Rich Kopka, the coach I had fired, had already weighed in about that, and aboutTMZ.
“I didn’t know that if I’d given her a little sugar,” Kopka told Seth Dowd, “I could have kept my job.”
Thomas kept staring down at the empty field, coffee mug in his hands.
“In the end,” I said, “Danny managed to clip Ryan anyway. And me.”
I slapped my desk hard, nearly spilling coffee out of my own mug.
“Seriously? Are people dumb enough to think Ryan screwed his way into his job?”
“You want the short answer?” Thomas said. “Yes. Same game plan they were going to use against Ryan with those women. He’s the one who’s totally screwed once the accusation is out there. How it works these days.”
I angled my chair and took a closer look at Thomas. He looked the way Ryan had looked that morning at the house. As if he’d slept in his clothes.
I drank coffee that I wished had something stronger in it. It was the way my father used to drink it. I thought about reaching down for the bottle of Irish whiskey I’d taken out of the bottom drawer of his desk and put into mine.
“Somebody set Ryan up,” I said.
“Or had your house staked out without your noticing it,” Thomas said. “And guess what? It doesn’t matter. They wanted you both to look bad, and now you do.”
“Come on. Is it really worse than everything else they’ve hit me with?”
“Yeah, Sis, it is. You know why? Because it’s one more thing. I kept hoping we could get to the league meetings without one more thing. But now this.”
He turned and sat down on the windowsill.
“They’re never going to stop.”
“Well established,” I said. “But so is something else: I’m not quitting.” I managed a small smile. First of the day. “If we do, the terrorists win.”
We kicked around some ideas about how to respond—if we even did respond. I wasn’t on any social media platform. No Facebook. No Instagram. No Twitter. No TikTok. Somehow I’d managed to live my life to this point—even the life I’d now been thrown into—resisting the notion that having an unspoken thought was against the law.

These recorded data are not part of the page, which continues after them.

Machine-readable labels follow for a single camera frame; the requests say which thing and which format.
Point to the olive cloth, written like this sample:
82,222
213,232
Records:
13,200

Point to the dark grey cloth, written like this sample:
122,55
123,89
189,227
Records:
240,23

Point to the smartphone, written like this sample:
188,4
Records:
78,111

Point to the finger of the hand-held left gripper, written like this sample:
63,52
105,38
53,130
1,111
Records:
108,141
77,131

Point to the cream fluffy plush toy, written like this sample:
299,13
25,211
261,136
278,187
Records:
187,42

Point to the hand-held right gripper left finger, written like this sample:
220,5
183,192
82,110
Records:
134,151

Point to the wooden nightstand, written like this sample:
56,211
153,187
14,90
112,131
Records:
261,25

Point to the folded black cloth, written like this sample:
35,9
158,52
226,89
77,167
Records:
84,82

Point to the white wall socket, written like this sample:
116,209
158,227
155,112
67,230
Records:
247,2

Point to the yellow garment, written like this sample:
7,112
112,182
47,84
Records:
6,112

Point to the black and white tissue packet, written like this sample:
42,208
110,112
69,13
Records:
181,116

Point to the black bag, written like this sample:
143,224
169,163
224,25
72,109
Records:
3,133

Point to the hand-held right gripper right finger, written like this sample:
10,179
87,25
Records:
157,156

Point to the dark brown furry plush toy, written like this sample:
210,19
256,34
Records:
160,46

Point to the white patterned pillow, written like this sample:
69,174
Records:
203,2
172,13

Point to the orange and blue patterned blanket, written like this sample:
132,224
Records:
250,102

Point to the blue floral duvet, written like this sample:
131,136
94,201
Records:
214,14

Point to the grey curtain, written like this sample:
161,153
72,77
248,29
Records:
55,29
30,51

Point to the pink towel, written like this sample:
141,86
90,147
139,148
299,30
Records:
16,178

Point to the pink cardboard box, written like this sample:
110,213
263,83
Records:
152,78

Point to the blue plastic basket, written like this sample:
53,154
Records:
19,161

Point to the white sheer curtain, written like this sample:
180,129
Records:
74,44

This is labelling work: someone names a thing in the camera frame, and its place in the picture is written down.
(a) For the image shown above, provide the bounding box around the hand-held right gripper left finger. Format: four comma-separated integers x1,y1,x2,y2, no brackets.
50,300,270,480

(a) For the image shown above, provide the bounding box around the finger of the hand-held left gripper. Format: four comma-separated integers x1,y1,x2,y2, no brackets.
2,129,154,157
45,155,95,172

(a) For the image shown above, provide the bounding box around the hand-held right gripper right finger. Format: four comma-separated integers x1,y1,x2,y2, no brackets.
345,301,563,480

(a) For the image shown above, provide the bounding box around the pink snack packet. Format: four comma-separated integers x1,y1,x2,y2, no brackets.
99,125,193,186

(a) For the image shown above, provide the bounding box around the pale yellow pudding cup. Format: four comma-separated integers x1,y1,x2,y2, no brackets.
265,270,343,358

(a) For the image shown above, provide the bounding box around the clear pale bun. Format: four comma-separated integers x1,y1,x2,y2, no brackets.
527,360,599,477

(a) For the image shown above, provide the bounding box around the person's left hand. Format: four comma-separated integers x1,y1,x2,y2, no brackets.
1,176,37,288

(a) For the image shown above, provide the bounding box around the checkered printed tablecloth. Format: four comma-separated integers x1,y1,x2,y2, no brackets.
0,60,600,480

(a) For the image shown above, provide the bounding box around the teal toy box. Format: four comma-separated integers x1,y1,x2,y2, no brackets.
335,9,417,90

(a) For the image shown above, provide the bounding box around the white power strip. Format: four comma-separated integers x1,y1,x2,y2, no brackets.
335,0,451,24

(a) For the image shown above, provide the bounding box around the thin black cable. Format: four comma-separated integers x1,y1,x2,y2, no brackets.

Thomas, however, was all over social media, almost like it was his new drug of choice. He even had a presence on some platforms that I hadn’t previously known existed.
We finally decided to simply issue a statement on the Wolves’ official Twitter account denying that Ryan Morrissey and I were involved in a romantic relationship.
“I’ve managed to not dignify any of this so far,” I said.
“We’re making an exception on this one,” Thomas said.
So we kept it as simple as we could, without my sounding defensive in any way.
Ryan Morrissey and I are not now, and have never been, in any relationship other than the professional one we now share. Go Wolves.
Jenny Wolf
I had to be talked out of adding one additional sentence.
“But any personal relationship I do have is my business, and anyone who thinks otherwise can kiss my ass.”
“Very powerful imagery, Sis,” Thomas had said when I suggested adding the line. “But for now, let’s keep that one between us.”
Thomas went back to his office then and went to work on a couple of trades we were considering, one of them for another backup quarterback in case Ted couldn’t play against the Broncos. I did the same. I considered watching today’s Wolves’ practice from the field but didn’t want to turn it into another photo op for the masses.